Some time ago I loaded Waze, a social GPS application, on my Android device. (See my review of my HTC EVO 4G LTE on YouTube). The purpose of Waze is to leverage other users in your area to help with real-time traffic updates and reporting.
I was curious how well the turn-by-turn performed coupled with rerouting based on traffic conditions as reported by the other users.
Waze allows you to set a home and work destination and will begin to learn your normal route and times helping build a table of when traffic is slow and you should investigate alternatives.
What I did appreciate is how Waze reported delays in my path, including police presence an offered on the fly rerouting abilities. The more users in your area with the application running, the better the traffic results of course.

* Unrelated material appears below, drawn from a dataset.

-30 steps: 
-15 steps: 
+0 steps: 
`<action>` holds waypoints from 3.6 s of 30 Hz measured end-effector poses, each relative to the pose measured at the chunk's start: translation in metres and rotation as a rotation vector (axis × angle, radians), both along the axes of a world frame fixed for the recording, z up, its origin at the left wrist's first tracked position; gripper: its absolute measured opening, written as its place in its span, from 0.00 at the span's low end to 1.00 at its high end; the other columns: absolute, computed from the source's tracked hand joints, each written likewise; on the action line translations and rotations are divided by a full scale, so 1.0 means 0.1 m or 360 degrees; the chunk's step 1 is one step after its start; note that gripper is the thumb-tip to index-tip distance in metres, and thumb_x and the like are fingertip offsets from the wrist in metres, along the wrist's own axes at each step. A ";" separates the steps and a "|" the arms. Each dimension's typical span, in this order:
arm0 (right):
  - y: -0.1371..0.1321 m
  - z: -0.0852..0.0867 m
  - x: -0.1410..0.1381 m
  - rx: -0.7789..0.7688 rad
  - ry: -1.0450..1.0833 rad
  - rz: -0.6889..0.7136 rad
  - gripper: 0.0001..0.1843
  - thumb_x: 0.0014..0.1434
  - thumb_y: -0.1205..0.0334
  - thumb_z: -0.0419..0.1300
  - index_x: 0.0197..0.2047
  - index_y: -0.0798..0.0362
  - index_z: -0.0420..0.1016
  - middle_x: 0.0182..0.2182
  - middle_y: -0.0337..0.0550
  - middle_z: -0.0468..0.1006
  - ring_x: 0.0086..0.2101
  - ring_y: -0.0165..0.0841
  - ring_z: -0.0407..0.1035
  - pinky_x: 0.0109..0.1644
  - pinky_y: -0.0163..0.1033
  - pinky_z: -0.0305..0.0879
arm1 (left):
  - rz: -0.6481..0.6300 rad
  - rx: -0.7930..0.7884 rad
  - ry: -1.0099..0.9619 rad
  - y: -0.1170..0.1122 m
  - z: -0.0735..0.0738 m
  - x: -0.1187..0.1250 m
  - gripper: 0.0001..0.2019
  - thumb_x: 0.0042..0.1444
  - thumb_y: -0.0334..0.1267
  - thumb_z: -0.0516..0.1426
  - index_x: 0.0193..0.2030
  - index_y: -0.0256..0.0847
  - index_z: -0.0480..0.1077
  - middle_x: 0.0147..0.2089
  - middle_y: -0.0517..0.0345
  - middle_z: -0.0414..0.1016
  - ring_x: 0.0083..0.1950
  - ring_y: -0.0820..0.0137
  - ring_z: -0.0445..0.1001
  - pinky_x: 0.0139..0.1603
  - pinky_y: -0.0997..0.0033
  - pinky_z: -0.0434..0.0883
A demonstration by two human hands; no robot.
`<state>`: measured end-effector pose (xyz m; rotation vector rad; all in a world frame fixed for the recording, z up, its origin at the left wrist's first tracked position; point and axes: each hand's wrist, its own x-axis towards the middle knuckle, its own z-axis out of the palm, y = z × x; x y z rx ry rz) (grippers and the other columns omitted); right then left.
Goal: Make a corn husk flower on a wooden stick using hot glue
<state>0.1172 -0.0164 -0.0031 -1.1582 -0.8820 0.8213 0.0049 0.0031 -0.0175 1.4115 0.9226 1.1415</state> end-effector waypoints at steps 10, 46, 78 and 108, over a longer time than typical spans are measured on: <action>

Waze also included a gamification capability for Wazers (their term) with points for using the application, reporting police, obstacles, accidents and hazards. Facebook can be connected to help you find other Waze users and optional profile fields give you some rudimentary options. The more points you earn the options you have for you car on the map that shows to other users. They are creative in gamification. Privacy was not an issue as you are able to show yourself on the map or be invisible with a bunch more options in your profile.
Waze also allows you to update the map for road changes helping other drivers when construction moves something or a closing take place. This was interesting to see how drivers became the update source instead of relying on Google Maps or other engines to update.
Later I found groups when using the application. This allows you to create or join groups based on areas you drive to and from, events and more. By grouping you get better feedback of road conditions of those that take the same roads you do.
You can get Waze and become a Wazer on iOS, Android, some BlackBerry, Windows Mobile and even Nokia. Over 20 million have already downloaded the app globally.